= Exercise objective =
Your answer should consist of every line from the records that holds the string "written".

[Collected data]
================

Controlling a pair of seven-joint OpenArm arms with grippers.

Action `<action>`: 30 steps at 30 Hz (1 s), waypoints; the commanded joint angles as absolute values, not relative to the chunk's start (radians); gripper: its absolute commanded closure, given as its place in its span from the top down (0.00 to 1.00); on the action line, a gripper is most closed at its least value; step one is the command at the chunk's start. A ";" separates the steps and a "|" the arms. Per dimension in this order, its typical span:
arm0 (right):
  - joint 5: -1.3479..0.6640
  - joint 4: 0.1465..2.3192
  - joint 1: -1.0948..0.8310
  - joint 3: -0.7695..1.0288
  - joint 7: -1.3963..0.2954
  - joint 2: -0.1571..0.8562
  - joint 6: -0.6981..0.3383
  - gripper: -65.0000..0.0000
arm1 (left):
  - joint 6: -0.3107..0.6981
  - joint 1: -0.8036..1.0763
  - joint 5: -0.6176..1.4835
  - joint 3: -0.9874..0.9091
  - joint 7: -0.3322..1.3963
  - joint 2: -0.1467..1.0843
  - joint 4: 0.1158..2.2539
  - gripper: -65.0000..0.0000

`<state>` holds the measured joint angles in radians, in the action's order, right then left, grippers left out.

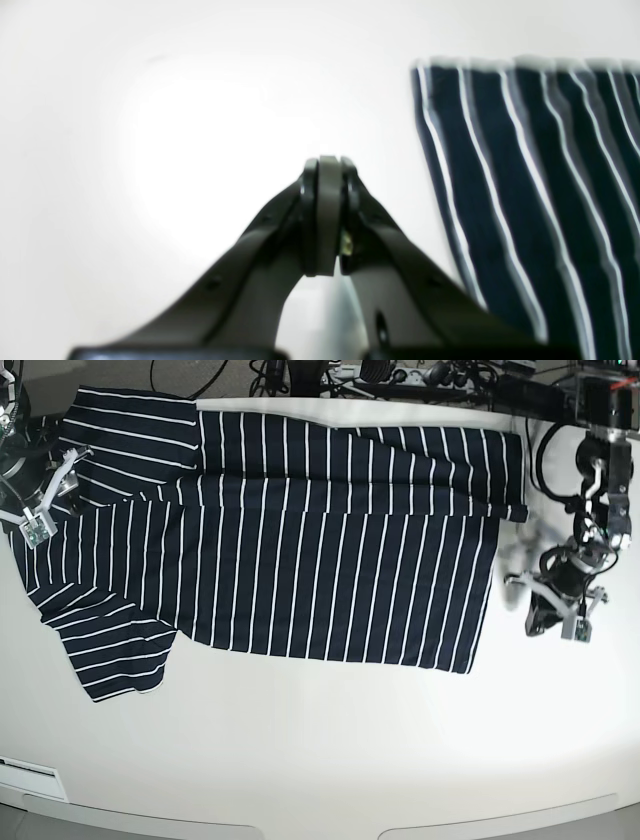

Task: Fold the T-shirt properly

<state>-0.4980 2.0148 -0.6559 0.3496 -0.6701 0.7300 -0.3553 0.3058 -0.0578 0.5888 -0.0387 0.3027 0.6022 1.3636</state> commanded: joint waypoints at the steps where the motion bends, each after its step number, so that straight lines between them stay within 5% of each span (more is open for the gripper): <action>1: -0.501 2.026 -0.654 0.361 -0.656 0.748 -0.347 0.54 | 0.336 -0.120 0.622 -0.048 0.270 0.614 1.338 0.00; 8: -0.501 2.026 -0.654 0.361 -0.675 0.748 -0.330 0.54 | 0.435 -0.389 0.764 -0.017 0.395 0.543 1.014 0.01; 11: -0.501 2.026 -0.654 0.362 -0.675 0.748 -0.329 0.54 | 0.466 -0.466 0.822 0.036 0.491 0.511 0.891 0.39; 13: -0.501 2.026 -0.654 0.361 -0.675 0.748 -0.329 0.54 | 0.480 -0.507 0.855 0.075 0.587 0.486 0.831 0.50; 25: -0.501 2.026 -0.654 0.361 -0.674 0.748 -0.317 0.54 | 0.529 -0.544 1.044 0.137 0.935 0.394 0.783 0.50; 27: -0.501 2.026 -0.653 0.362 -0.673 0.748 -0.314 0.54 | 0.524 -0.544 1.052 0.137 0.937 0.397 0.783 0.37; 30: -0.501 2.027 -0.650 0.362 -0.640 0.748 -0.309 0.54 | 0.471 -0.544 1.043 0.136 0.936 0.403 0.783 0.00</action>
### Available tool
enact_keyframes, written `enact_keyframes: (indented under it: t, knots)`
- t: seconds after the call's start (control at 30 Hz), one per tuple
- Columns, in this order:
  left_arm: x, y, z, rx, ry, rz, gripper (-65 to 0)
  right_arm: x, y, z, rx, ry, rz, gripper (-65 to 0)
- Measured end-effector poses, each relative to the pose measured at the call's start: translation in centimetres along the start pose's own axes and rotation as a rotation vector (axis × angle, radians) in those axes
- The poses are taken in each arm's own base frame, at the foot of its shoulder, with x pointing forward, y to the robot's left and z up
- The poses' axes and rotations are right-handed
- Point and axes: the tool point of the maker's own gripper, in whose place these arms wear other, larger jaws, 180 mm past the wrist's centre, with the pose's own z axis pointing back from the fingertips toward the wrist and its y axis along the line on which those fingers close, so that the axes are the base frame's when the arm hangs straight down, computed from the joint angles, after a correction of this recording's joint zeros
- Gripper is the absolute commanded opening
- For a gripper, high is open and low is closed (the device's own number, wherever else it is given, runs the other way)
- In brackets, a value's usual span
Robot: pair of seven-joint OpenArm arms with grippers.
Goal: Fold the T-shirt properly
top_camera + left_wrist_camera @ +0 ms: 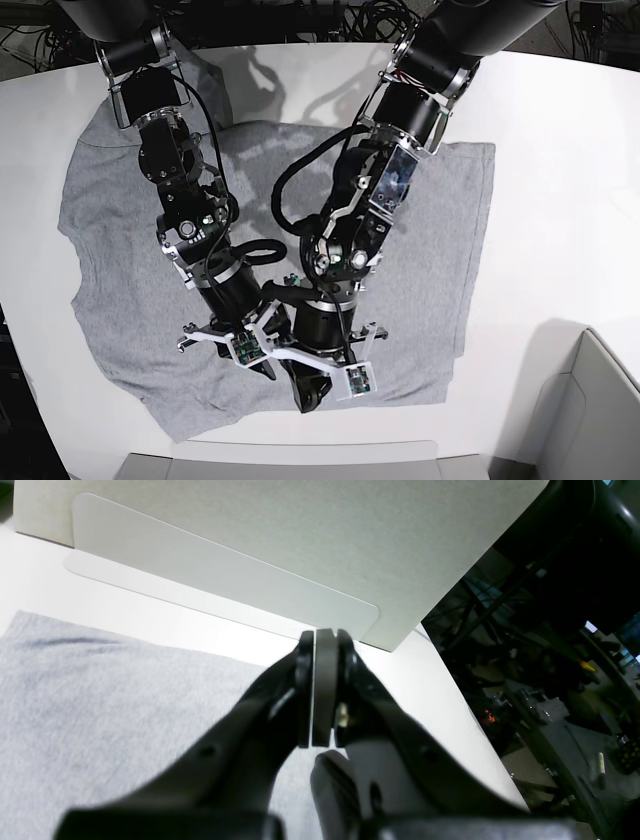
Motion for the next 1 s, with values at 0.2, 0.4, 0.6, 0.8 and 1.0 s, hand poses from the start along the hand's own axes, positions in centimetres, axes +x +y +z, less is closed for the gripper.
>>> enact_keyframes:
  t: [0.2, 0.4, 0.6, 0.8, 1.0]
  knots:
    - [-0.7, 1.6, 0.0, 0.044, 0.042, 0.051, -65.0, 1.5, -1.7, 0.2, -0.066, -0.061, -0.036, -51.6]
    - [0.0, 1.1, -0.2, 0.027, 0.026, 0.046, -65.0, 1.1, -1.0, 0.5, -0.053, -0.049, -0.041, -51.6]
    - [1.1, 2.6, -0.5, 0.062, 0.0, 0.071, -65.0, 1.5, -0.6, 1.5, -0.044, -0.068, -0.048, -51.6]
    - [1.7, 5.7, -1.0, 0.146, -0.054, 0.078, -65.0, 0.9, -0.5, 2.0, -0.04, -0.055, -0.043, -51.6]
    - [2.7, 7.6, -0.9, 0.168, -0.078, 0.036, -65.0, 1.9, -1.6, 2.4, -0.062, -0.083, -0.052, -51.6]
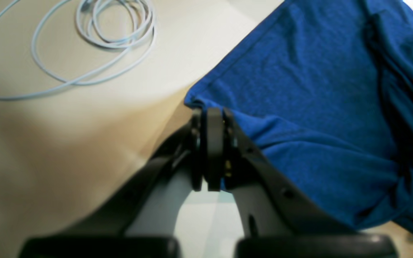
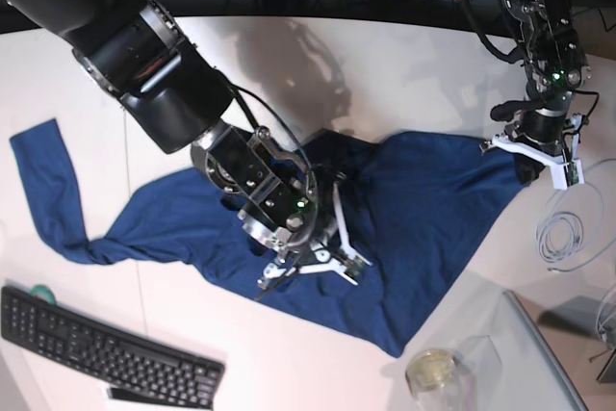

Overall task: Layout the t-shirt on the table in an organized manner, then fold the t-shirt properly
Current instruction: 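Grasp the shirt fabric with the right gripper and drag it toward the hem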

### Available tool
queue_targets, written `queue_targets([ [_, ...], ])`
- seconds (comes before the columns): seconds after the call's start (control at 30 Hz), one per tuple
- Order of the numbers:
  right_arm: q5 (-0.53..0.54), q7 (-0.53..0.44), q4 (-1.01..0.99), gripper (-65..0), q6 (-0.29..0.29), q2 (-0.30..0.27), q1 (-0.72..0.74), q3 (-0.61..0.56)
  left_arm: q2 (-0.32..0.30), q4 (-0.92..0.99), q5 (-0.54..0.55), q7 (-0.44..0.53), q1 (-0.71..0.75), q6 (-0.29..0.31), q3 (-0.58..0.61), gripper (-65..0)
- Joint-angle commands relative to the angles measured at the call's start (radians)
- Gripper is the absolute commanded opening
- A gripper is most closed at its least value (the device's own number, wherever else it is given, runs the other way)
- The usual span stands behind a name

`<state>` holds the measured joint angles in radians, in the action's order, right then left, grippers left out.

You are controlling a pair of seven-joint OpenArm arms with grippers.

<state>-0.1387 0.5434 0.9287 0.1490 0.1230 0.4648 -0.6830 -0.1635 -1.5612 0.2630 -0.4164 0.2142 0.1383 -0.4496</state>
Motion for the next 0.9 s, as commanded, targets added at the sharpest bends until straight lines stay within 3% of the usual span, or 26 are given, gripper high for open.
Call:
queue_targets([
  [0.0, -0.006, 0.016, 0.068, -64.7, -0.007, 0.011, 0.035, 0.004, -0.012, -0.015, 0.005, 0.023, -0.008, 0.001, -0.004, -65.0],
  [0.23, -0.006, 0.208, 0.402, -64.7, -0.006, 0.011, 0.039, 0.001, -0.012, -0.015, 0.005, 0.023, -0.008, 0.001, -0.004, -65.0],
  [0.4, -0.002, 0.223, 0.493, -64.7, -0.006, 0.016, 0.085, 0.001, -0.012, -0.015, 0.005, 0.023, -0.008, 0.001, -0.002, -65.0],
  [0.7, -0.003, -0.306, 0.163, -61.7, -0.012, 0.017, 0.199, 0.010, -0.011, -0.015, 0.005, 0.023, -0.008, 0.001, 0.005, -65.0],
  [0.77, -0.002, -0.406, 0.043, -52.7, -0.025, 0.020, 0.243, 0.012, -0.011, -0.015, 0.005, 0.023, -0.008, 0.001, 0.007, -65.0],
  [0.87, 0.037, -0.451, -0.087, -31.2, -0.183, 0.027, 0.305, 0.012, -0.011, -0.015, 0.005, 0.023, -0.006, 0.001, 0.007, -65.0],
])
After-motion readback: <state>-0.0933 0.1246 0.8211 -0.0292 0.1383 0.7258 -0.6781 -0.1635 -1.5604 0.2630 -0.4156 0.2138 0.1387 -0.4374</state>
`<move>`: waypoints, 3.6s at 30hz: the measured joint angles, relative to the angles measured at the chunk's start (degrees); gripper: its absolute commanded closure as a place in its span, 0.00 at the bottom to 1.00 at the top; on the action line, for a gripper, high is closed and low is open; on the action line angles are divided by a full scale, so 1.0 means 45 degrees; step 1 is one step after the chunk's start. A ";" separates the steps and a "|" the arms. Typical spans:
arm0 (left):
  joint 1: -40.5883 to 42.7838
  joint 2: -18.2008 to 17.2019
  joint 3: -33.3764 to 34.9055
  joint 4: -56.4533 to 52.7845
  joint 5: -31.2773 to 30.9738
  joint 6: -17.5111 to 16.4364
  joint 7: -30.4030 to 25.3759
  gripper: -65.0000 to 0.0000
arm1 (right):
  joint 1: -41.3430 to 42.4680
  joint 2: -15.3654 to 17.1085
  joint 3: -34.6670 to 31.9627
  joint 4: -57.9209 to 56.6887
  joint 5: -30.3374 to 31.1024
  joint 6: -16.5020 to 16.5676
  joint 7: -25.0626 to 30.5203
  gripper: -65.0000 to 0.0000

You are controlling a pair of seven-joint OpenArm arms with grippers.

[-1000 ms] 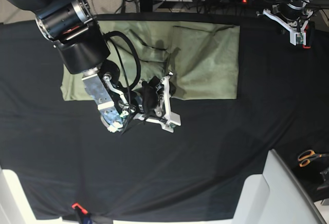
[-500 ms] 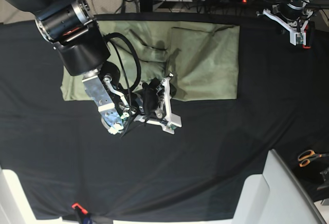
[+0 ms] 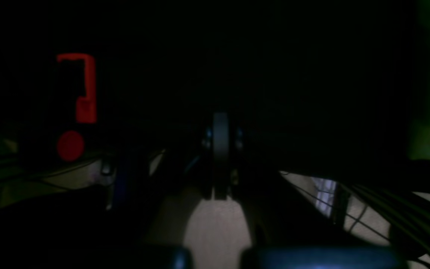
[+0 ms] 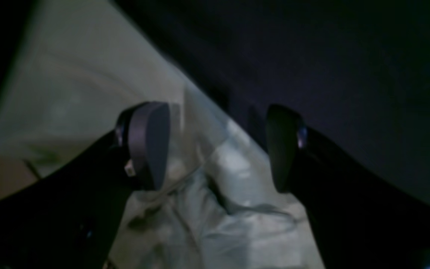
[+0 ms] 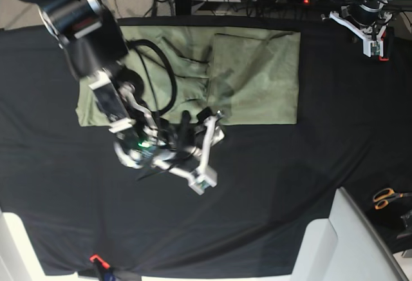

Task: Fold the T-shirt properly
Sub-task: 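Grasp the shirt edge with the left gripper and fold it over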

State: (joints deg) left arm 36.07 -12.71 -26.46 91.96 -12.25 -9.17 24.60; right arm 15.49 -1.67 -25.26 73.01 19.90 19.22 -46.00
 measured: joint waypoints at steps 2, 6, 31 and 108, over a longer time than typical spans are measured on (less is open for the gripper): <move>0.0000 -0.0015 0.0000 0.0000 -0.0005 -0.0010 0.0000 1.00 | -0.0714 0.0403 0.0034 0.1880 0.0019 0.0151 -0.0996 0.39; 0.0117 -0.0044 0.0019 0.0559 -0.0010 -0.0005 0.0063 1.00 | -0.2302 0.1127 -0.0136 0.4095 0.0160 0.0233 -0.1792 0.40; -0.0160 0.0704 0.8446 0.3351 0.1375 0.1127 0.0005 0.77 | -0.7237 0.3104 0.5255 0.5858 0.0005 0.0165 0.0024 0.95; -0.1982 0.1749 1.1288 0.0461 0.3682 0.3949 0.0976 1.00 | -0.7363 0.3045 0.5221 0.5858 0.0019 0.0194 -0.0010 0.94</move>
State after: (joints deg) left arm 27.16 -4.84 24.34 94.04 4.32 8.60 28.99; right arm -17.65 12.03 -1.76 99.37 19.99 20.10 -46.04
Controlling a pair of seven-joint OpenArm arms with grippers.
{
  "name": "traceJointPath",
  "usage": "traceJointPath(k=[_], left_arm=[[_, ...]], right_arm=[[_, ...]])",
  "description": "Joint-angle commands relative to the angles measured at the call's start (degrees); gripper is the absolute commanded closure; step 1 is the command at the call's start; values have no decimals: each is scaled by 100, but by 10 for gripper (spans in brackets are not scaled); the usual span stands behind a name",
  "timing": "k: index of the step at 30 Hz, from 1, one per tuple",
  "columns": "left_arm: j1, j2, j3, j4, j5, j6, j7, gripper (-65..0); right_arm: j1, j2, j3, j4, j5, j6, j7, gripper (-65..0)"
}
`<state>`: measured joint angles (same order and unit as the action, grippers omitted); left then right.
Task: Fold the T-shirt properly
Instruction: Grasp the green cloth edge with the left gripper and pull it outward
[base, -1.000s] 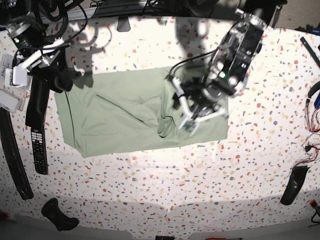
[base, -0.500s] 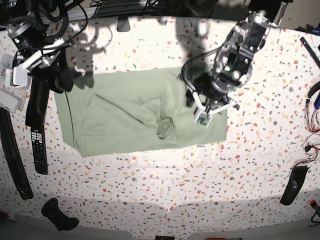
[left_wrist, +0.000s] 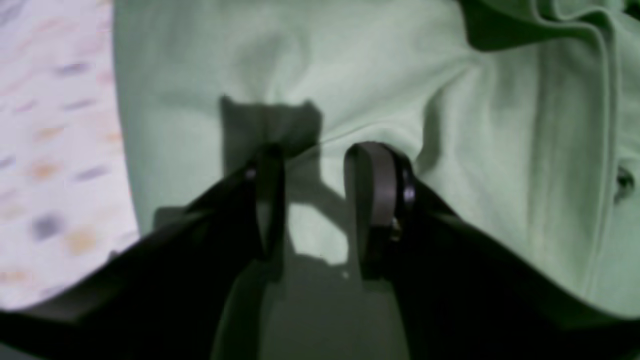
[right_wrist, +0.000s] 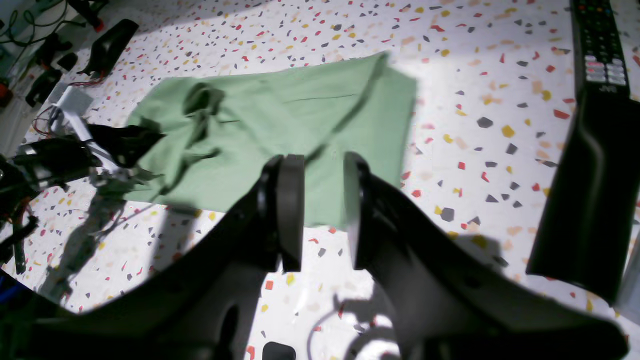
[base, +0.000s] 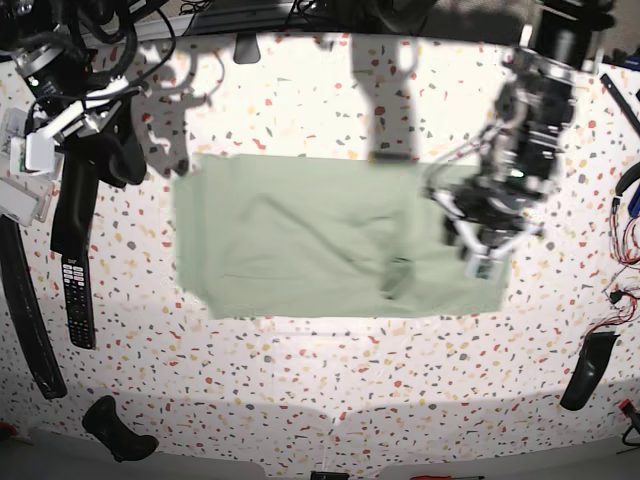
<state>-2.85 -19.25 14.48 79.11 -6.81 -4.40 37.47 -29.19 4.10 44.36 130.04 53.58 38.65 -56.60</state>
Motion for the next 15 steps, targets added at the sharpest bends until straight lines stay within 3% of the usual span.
traceJointPath(k=[1, 3, 9, 12, 15], left_arm=[[66, -125, -11, -76, 208, 85, 564, -219], [85, -221, -11, -74, 37, 39, 616, -219], [109, -50, -9, 20, -271, -337, 710, -219], [109, 50, -9, 179, -275, -402, 748, -219], [109, 66, -9, 409, -304, -400, 793, -219]], right_arm=[[55, 50, 24, 76, 98, 57, 168, -126], [179, 52, 24, 76, -74, 57, 160, -148], [835, 59, 24, 74, -962, 55, 205, -364], [1095, 81, 24, 74, -1021, 55, 640, -390], [1327, 85, 22, 48, -1294, 52, 710, -390]])
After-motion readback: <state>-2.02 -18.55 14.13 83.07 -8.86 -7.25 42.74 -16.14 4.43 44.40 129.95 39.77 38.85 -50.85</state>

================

= Response to the exercise =
enact_keyframes, written `enact_keyframes: (indented under it: t, knots)`
queue_targets, written `queue_targets([ [_, ...], ])`

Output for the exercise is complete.